Congressional Republicans will keep trying to chip away at the Affordable Care Act, building on efforts to repeal its taxes and other provisions, U.S. Rep. Morgan Griffith said Monday.
Griffith, R-Salem, said he was disappointed with last week’s Supreme Court ruling upholding the insurance subsidies offered by federally run exchanges in 34 states, including Virginia, that opted not to create their own, state-run systems.
House Republicans were developing a stopgap plan to unveil if the case broke the other way. With that now off the table, Griffith said, the focus shifts back to trying to dismantle individual parts of the controversial health care law.
“What we’ve got to do is go in and look at those things that we can change,” he said. “We’ll try to take care of the worst parts of Obamacare and the problems those worst parts create.”
In the past two weeks alone, the House of Representatives has voted to repeal a medical device tax created by the ACA and to block the creation of a cost-control commission that some criticized as a “death panel.”
There is another bill pending that would scrap a tax levied on health insurance companies to generate money for the insurance subsidies.
The tax, created last year, is expected to bring in $11.3 billion this year. The bill to repeal it is likely to face an uphill climb in the Senate, but it’s amassed 230 co-sponsors in the House, including Griffith and U.S. Rep. Bob Goodlatte, R-Roanoke County.
On Monday, Griffith highlighted the bill at a small-business luncheon in Salem put together by the National Federation of Independent Business, an ACA critic and member of the Stop the HIT [Health Insurance Tax] Coalition.
The tax, while levied against insurance companies, is quickly passed on to consumers and disproportionately affects small businesses and people on individual plans, organizers said.

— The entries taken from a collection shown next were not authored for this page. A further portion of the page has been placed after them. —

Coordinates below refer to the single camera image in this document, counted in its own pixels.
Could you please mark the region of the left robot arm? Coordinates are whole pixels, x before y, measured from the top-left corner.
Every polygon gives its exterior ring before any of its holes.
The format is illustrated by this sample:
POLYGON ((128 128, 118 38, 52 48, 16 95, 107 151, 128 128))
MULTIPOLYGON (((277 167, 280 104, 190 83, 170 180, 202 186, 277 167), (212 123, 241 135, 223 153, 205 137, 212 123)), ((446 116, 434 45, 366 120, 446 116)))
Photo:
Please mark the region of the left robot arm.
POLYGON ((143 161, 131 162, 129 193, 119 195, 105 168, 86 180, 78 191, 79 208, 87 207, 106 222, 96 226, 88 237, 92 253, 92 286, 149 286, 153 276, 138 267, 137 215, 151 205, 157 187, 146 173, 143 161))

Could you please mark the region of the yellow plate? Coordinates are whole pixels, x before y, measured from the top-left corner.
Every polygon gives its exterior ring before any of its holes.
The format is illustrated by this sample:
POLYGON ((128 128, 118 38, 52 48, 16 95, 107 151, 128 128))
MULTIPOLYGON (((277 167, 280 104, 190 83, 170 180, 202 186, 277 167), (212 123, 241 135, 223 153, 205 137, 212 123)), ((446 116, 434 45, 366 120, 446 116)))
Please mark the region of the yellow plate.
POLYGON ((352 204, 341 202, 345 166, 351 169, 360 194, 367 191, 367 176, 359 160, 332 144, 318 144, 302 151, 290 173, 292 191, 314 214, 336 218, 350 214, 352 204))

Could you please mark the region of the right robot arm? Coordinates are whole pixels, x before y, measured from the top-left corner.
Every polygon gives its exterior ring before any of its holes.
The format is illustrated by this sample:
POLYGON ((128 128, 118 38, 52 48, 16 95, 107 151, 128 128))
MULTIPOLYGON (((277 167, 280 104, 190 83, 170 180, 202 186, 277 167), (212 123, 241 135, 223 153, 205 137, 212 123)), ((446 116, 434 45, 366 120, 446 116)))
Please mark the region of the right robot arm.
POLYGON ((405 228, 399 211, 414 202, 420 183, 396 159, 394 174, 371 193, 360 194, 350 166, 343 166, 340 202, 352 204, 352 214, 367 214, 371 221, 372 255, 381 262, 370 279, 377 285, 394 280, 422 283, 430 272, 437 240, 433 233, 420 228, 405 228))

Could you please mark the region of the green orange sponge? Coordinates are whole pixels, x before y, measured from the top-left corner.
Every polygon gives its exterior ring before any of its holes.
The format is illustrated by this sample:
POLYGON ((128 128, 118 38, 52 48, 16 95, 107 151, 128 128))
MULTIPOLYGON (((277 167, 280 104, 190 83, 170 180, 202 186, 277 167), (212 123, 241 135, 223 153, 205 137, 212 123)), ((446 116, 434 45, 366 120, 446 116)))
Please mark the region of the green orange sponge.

Self-funded insurance plans typically offered by large companies are exempt from the fee.
The business federation described it as a hidden tax that is driving up costs for 88 percent of small businesses and could jeopardize up to 286,000 private-sector jobs across the county by 2023.
One analysis published in 2011 by economist Douglas Holtz-Eakin, a former head of the Congressional Budget Office, estimated the tax would raise insurance premiums by about 3 percent and cost an average family about $500 a year.
“You all know your employees, and you know a lot of those employees can’t afford $500 a year,” Griffith said to the group of more than a dozen business owners who gathered for Monday’s event.
“This is hurting American families.”
The bill, H.R. 928, doesn’t include a plan to replace the billions generated for health care subsidies, which Griffith said was “one of the bigger rubs.”
New funding would be needed under current federal policy, he said in an interview, but where it will be found remains undecided.
“But it certainly shouldn’t be coming out of the pockets of the average American family,” Griffith said.
Monday’s luncheon, held at Mac and Bob’s restaurant in downtown Salem, included a wide-ranging discussion about the ACA and what employers described as alarming cost increases and a confusing array of new regulations.
Bob Rotanz, co-owner of Mac and Bob’s, said his restaurant and its nearly 70 full-time-equivalent staffers will fall under the ACA requirements next year.
The popular eatery will have to offer insurance to more employees, and will have to offset the cost by reducing coverage or asking employees to contribute to the monthly premiums.
Up until now, Rotanz said, the restaurant had covered all premiums for the managers who qualified for health benefits.
“Looking forward, the company can’t afford to do that and pay for the new health care provisions for the employees we’ll have to cover come 2016,” he said. “There’s just no way I can do both.”
Last week’s Supreme Court ruling was cheered by advocates of health care coverage expansion — including Kim Duncan of Roanoke, who is among about 286,000 Virginians who get subsidized insurance through the federal exchange.
“I think everyone in the country should be afforded the peace of mind that I have now,” said Duncan, who works full-time for a small company of six that doesn’t offer employee benefits.
Duncan, 54, spoke about her experience alongside statewide advocates for health care expansion last week on the heels of the Supreme Court announcement.
Since using the federal exchange, she said, she’s seen her monthly premiums shrink from $478 to $391. Her deductible dropped from $2,500, which she said she never met, to $750. She’s also not penalized for her pre-existing conditions, which include scoliosis, hyperthyroidism and chronic migraines.
“Insurance companies, prior to the ACA going into effect, just either really hated me or really loved me because they could charge me basically whatever they wanted and knew I had to pay it,” she said.
“Being able to buy insurance through the federal exchange has afforded me the peace of mind of knowing that I’ll have insurance that is accepted at all of my doctors and that my prescriptions are covered, and it’s much better insurance than what I was buying on my own.”
Griffith said Monday he realizes there are people benefiting from the ACA, but he feels the losers outnumber the winners on the issue.
“The problem is it’s a smaller number than they anticipated in their original projections, of people who truly benefit,” he said. “And it’s costing everybody else a whole lot more than they told the American people it was going to cost.”